(Records excerpted from a collection)
* * * * * * *

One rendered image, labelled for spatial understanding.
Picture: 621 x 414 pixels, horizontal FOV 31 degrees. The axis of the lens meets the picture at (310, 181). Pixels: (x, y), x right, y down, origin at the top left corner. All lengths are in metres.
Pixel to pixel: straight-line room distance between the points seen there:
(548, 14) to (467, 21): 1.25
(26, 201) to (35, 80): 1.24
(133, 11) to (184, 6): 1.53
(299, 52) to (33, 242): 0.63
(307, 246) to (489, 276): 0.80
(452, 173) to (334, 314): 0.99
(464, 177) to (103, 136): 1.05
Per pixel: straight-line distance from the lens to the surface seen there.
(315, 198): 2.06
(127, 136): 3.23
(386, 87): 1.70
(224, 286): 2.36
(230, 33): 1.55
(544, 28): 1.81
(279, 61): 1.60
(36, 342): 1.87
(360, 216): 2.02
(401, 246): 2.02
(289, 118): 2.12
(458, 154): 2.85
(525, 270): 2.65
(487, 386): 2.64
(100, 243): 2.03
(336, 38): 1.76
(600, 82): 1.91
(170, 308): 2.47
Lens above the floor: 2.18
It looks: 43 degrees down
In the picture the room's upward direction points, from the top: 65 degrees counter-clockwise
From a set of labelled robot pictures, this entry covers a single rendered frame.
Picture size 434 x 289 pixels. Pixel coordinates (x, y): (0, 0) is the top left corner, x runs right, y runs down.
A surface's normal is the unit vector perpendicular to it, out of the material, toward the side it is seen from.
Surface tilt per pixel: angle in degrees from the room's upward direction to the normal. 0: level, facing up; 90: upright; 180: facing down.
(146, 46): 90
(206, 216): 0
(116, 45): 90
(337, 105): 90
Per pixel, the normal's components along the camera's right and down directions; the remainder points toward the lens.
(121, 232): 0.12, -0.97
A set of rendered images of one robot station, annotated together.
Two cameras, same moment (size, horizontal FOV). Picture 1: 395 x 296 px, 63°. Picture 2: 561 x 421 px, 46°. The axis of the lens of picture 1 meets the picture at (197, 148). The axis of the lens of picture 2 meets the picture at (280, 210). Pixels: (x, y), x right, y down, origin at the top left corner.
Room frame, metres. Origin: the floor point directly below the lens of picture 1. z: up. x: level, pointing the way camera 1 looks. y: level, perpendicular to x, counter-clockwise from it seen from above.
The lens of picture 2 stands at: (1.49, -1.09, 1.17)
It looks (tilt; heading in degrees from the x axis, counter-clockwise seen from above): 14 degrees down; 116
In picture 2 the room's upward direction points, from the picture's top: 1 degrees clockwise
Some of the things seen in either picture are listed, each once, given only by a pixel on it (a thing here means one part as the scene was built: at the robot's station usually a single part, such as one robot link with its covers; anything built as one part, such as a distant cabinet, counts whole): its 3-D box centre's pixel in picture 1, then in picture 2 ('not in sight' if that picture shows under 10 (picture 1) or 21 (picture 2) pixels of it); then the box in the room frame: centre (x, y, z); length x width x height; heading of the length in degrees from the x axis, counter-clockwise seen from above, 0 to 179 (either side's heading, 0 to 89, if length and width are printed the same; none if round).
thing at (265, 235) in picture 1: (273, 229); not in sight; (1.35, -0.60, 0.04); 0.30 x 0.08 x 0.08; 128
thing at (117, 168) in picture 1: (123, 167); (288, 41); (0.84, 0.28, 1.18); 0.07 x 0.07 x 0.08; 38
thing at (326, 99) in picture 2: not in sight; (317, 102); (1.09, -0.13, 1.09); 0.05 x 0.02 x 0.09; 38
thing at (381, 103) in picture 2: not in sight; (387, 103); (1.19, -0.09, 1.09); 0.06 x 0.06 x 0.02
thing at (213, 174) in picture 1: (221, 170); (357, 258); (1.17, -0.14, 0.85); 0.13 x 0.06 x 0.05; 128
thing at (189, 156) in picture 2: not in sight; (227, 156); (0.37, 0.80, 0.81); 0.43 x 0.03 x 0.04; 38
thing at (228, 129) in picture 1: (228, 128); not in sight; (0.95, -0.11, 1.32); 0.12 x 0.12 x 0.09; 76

* * * * * * *

WHAT YOU NEED TO DO
Look back at the entries above. Retype the line with "Picture size 434", the line with "A surface's normal", and all lines in between.

PROBLEM SOLUTION
Picture size 434 x 289 pixels. Pixel coordinates (x, y): (0, 0) is the top left corner, x runs right, y runs down.
A surface's normal is the unit vector perpendicular to it, out of the material, toward the side it is seen from.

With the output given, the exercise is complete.